■ Task instructions
What you need to produce from the material below is an exact transcription of the lines from the one with "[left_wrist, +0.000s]" through the one with "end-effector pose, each", both included, and no other line.

■ Material supplied
+-------+

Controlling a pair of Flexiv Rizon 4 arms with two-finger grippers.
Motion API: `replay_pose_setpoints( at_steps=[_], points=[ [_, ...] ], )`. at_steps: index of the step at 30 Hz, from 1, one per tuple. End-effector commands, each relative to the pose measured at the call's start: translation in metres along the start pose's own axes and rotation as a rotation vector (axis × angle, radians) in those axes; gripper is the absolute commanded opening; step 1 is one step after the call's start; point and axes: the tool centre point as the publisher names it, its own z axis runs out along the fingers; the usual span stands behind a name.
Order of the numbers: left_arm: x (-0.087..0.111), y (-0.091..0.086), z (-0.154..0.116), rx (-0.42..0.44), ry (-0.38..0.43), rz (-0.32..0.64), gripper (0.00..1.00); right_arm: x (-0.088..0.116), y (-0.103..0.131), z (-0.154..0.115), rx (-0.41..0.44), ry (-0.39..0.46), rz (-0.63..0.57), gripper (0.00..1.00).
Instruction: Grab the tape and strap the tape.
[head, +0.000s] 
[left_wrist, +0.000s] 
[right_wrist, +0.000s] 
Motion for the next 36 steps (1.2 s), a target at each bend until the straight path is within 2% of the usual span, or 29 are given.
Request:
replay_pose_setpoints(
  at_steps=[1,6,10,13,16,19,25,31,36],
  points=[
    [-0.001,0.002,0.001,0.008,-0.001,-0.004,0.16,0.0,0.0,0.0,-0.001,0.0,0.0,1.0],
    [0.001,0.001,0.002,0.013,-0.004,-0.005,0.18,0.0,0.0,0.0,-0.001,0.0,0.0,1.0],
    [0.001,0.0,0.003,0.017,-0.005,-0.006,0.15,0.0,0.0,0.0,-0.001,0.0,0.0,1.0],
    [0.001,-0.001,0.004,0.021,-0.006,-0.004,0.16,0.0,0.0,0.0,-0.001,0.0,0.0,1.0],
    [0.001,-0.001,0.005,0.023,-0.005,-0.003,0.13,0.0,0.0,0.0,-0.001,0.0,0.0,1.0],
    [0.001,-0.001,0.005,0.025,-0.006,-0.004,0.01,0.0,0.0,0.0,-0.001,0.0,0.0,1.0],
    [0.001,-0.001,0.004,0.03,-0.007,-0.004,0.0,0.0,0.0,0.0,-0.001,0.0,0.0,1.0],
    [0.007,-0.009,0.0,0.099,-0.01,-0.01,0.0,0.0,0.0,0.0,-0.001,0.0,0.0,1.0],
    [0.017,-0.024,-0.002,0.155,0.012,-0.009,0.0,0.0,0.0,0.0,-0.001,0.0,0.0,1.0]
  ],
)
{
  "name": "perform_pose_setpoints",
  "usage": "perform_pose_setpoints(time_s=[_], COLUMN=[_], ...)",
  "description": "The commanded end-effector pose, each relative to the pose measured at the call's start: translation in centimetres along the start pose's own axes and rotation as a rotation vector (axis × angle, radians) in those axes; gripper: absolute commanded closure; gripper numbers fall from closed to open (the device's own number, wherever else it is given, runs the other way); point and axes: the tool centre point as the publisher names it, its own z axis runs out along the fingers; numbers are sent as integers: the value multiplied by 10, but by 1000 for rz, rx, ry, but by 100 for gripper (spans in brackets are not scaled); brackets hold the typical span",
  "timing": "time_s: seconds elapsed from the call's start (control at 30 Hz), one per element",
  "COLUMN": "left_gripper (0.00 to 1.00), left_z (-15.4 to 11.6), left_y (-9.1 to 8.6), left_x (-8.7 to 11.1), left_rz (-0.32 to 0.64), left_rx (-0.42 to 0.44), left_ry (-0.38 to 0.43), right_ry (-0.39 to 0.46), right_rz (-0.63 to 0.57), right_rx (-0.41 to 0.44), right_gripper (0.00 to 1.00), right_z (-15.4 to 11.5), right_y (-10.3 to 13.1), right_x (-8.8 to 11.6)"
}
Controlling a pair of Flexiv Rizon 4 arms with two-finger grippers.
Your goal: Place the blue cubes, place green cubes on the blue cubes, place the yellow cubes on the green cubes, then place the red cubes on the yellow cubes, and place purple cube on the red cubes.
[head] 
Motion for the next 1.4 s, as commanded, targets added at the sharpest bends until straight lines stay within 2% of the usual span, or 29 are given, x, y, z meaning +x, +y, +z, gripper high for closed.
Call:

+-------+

■ Exercise output
[left_wrist, +0.000s] 
[right_wrist, +0.000s] 
Motion for the next 36 steps (1.2 s), a target at each bend until the straight path is within 2% of the usual span, or 29 are given.
Request:
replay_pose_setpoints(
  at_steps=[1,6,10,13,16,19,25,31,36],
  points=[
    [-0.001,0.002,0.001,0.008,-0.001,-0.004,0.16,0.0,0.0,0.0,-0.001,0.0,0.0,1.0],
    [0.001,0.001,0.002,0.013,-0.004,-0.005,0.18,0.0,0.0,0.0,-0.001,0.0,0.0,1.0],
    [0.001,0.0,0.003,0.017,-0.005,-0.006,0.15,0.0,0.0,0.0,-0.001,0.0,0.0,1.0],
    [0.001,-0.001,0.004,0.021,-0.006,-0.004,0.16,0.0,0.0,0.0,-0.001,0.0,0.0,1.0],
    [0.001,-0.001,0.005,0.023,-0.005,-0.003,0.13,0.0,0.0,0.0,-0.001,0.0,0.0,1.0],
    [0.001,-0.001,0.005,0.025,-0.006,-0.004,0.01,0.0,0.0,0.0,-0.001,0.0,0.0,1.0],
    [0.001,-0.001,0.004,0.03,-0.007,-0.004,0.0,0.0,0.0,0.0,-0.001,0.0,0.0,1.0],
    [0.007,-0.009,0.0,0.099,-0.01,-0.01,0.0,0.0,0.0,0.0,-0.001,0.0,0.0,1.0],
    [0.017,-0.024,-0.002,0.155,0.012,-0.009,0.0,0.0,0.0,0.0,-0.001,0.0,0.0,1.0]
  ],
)
{
  "name": "perform_pose_setpoints",
  "usage": "perform_pose_setpoints(time_s=[_], COLUMN=[_], ...)",
  "description": "The commanded end-effector pose, each relative to the pose measured at the call's start: translation in centimetres along the start pose's own axes and rotation as a rotation vector (axis × angle, radians) in those axes; gripper: absolute commanded closure; gripper numbers fall from closed to open (the device's own number, wherever else it is given, runs the other way); point and axes: the tool centre point as the publisher names it, its own z axis runs out along the fingers; numbers are sent as integers: the value multiplied by 10, but by 1000 for rz, rx, ry, but by 100 for gripper (spans in brackets are not scaled); brackets hold the typical span",

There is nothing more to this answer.